■ **What you should do**
Of the lines below, report only those that contain "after".

(Beginning of Dataset extract)

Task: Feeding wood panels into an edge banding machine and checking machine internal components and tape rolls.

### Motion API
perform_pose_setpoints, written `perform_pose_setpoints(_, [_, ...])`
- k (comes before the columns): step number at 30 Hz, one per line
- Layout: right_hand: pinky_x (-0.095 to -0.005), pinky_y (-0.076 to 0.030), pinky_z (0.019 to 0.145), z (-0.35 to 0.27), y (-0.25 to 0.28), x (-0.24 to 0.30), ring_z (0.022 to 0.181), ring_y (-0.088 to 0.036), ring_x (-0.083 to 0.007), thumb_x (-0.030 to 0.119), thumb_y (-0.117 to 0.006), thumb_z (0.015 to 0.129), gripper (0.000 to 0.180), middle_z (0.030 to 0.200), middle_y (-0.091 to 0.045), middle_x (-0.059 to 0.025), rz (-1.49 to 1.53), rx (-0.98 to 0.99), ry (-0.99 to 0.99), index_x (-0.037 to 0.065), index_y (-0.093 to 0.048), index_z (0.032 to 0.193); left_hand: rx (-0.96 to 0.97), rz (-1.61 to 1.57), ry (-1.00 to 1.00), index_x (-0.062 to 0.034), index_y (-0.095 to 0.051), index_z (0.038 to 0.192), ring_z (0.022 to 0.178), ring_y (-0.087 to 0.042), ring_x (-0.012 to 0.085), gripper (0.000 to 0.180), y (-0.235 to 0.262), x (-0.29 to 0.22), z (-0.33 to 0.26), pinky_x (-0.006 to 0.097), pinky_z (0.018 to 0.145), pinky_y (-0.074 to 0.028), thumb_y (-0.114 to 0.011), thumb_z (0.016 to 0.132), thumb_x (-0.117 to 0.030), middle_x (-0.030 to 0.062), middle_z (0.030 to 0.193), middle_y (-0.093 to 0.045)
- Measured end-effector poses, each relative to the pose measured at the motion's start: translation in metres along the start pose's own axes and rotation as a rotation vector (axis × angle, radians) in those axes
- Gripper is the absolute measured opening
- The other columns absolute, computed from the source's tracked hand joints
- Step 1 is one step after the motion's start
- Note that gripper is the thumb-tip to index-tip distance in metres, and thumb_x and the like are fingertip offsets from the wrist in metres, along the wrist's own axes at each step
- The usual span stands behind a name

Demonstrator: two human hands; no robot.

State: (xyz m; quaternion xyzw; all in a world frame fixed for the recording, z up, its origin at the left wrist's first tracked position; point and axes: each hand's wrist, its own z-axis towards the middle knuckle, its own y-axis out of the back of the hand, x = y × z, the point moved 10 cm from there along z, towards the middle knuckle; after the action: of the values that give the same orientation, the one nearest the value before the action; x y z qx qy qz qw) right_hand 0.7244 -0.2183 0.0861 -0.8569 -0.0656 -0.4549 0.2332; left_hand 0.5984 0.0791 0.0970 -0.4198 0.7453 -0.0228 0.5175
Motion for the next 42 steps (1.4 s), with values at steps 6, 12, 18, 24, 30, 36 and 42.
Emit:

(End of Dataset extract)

■ **Expected answer**
- Step 1 is one step after the motion's start
State: (xyz m; quaternion xyzw; all in a world frame fixed for the recording, z up, its origin at the left wrist's first tracked position; point and axes: each hand's wrist, its own z-axis towards the middle knuckle, its own y-axis out of the back of the hand, x = y × z, the point moved 10 cm from there along z, towards the middle knuckle; after the action: of the values that give the same orientation, the one nearest the value before the action; x y z qx qy qz qw) right_hand 0.7244 -0.2183 0.0861 -0.8569 -0.0656 -0.4549 0.2332; left_hand 0.5984 0.0791 0.0970 -0.4198 0.7453 -0.0228 0.5175

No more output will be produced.